§ **WHAT IS BEING ASKED**: Two lines in the listing below mark the span: one contains "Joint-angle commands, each" and one contains "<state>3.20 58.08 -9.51". Reproduce both of them and everything between, exactly.

§ **AVAILABLE RECORDS**:
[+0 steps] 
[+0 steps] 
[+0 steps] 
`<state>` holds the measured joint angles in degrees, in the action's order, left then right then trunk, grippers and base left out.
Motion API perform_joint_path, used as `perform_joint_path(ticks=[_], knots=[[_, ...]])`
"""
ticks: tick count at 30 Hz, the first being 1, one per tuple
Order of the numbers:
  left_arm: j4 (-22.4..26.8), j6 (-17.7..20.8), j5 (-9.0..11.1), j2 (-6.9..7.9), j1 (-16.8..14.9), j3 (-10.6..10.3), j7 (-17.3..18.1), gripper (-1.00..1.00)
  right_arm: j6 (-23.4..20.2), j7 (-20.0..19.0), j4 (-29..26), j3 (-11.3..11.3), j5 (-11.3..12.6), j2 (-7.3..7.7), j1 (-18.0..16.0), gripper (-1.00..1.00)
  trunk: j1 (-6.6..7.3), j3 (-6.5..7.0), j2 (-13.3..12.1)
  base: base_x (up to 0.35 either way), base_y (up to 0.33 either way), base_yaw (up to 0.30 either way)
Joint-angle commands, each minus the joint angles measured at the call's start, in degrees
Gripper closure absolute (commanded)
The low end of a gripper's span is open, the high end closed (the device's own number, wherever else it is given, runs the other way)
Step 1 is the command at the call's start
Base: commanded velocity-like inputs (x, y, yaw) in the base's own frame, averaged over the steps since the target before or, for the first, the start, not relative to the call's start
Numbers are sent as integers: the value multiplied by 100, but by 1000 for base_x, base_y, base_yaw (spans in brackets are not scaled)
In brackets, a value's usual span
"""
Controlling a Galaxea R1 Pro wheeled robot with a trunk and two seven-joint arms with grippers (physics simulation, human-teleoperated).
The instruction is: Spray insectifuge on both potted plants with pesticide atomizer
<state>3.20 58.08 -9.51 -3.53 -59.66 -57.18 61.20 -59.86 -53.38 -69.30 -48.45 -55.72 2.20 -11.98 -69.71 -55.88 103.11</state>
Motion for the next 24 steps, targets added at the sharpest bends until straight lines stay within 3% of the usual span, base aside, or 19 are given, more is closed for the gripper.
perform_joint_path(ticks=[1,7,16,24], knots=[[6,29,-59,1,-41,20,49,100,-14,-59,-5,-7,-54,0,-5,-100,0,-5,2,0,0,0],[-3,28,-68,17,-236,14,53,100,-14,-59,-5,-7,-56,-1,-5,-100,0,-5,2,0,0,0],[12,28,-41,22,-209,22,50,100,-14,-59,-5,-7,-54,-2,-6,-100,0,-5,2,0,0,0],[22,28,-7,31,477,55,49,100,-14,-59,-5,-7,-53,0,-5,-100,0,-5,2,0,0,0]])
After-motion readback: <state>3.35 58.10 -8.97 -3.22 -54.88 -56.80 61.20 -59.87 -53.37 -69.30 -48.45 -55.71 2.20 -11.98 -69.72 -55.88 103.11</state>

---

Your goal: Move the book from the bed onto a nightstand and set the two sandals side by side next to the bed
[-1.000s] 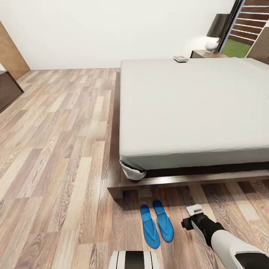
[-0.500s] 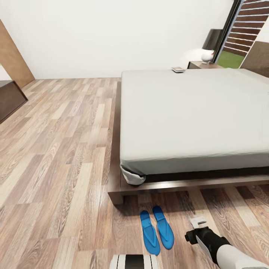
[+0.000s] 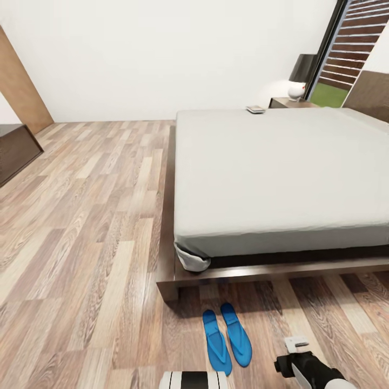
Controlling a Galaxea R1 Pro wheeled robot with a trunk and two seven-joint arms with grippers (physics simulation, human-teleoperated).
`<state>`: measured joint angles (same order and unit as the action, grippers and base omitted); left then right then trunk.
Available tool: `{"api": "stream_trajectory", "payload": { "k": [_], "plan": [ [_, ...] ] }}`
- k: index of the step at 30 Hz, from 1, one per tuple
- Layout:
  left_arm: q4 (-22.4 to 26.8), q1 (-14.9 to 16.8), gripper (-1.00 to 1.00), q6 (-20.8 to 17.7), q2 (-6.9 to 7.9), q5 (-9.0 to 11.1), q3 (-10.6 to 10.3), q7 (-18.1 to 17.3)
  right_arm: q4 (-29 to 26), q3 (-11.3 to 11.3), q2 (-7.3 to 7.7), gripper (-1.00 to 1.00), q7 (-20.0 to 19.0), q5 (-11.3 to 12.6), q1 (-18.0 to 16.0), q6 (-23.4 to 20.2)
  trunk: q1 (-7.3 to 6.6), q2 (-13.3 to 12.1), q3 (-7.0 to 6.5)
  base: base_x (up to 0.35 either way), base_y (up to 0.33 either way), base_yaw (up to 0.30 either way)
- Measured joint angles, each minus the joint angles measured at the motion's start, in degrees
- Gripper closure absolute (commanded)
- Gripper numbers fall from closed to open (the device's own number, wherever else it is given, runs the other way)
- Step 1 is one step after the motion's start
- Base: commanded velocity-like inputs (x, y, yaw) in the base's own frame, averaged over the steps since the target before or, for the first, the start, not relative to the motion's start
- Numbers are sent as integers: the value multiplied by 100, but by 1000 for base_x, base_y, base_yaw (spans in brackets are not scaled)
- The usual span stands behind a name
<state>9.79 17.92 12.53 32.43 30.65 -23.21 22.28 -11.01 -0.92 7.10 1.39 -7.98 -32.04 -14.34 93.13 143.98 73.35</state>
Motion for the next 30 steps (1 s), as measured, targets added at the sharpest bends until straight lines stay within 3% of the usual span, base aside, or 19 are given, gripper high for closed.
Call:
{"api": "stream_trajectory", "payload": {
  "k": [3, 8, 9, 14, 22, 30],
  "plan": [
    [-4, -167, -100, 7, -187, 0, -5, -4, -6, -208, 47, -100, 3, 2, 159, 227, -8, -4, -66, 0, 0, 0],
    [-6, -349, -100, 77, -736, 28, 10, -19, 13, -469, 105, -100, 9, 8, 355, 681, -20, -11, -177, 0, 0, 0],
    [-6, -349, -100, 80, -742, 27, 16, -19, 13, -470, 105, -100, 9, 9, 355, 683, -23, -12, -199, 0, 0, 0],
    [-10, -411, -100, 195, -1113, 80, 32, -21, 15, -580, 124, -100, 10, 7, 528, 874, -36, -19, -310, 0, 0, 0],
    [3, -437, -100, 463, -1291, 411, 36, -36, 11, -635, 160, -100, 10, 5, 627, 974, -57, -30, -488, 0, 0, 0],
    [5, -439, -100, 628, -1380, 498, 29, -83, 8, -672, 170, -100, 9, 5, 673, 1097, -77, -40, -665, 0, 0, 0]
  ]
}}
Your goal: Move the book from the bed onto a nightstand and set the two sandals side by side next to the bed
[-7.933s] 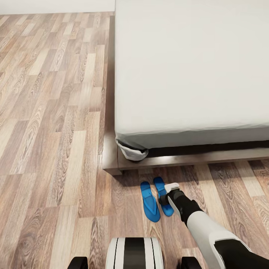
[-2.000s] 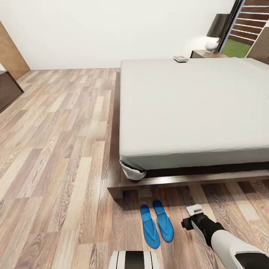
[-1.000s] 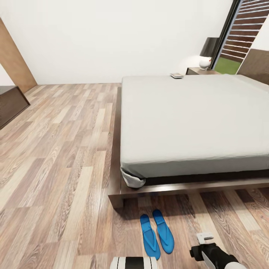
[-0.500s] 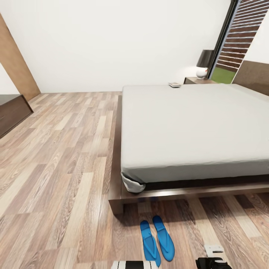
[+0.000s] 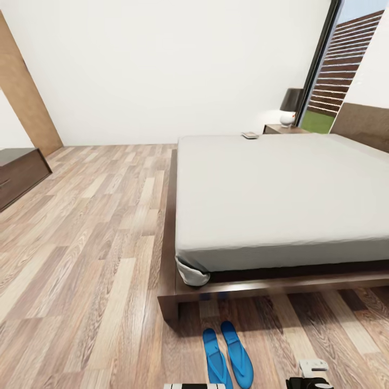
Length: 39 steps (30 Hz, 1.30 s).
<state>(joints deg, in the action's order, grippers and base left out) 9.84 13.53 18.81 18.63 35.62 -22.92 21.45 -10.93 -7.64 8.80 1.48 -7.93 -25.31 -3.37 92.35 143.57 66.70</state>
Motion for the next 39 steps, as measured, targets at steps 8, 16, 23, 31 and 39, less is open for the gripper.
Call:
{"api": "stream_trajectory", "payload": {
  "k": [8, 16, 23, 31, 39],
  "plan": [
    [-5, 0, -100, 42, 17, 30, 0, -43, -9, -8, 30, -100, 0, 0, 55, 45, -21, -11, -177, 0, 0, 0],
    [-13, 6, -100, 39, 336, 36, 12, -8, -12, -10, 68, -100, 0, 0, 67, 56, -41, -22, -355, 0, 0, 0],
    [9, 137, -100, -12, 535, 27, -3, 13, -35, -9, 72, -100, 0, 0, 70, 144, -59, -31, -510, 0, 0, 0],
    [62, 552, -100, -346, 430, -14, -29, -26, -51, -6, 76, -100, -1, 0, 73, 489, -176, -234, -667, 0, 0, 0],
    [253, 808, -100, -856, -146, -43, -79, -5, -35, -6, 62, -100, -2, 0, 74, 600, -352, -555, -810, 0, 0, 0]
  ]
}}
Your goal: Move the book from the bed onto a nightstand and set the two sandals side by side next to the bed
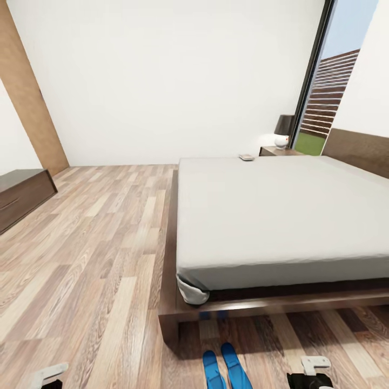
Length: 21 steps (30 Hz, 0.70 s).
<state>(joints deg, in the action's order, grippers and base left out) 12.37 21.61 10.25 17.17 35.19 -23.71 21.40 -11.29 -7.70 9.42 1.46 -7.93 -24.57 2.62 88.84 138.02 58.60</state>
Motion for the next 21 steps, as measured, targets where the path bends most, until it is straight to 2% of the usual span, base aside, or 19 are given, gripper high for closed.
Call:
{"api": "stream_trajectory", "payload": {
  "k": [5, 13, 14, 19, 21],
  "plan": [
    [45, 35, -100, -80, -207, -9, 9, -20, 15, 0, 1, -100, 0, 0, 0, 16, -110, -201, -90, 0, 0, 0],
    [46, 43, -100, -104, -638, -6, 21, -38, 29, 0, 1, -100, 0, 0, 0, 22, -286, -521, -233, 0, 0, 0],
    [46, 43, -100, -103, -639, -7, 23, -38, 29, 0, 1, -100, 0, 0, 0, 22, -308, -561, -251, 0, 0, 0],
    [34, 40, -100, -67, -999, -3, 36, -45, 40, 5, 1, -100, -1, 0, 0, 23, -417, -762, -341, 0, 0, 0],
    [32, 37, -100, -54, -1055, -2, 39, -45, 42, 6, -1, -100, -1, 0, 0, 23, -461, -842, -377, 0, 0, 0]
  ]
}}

§ **WRITTEN ANSWER**:
Joint-angle commands, each minus the joint angles measured at the call's start, in degrees
Gripper closure absolute (commanded)
The low end of a gripper's span is open, the high end closed (the device's own number, wherever else it is given, runs the other way)
Step 1 is the command at the call's start
Base: commanded velocity-like inputs (x, y, yaw) in the base's own frame, averaged over the steps since the target before or, for the first, the start, not relative to the call's start
Numbers are sent as integers: the value multiplied by 100, but by 1000 for base_x, base_y, base_yaw (spans in brackets are not scaled)
In brackets, a value's usual span
"""
Controlling a Galaxea R1 Pro wheeled robot with a trunk and two seven-joint arms with grippers (physics simulation, human-teleoperated).
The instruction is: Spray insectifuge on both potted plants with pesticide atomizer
<state>3.20 58.08 -9.51 -3.53 -59.66 -57.18 61.20 -59.86 -53.38 -69.30 -48.45 -55.72 2.20 -11.98 -69.71 -55.88 103.11</state>

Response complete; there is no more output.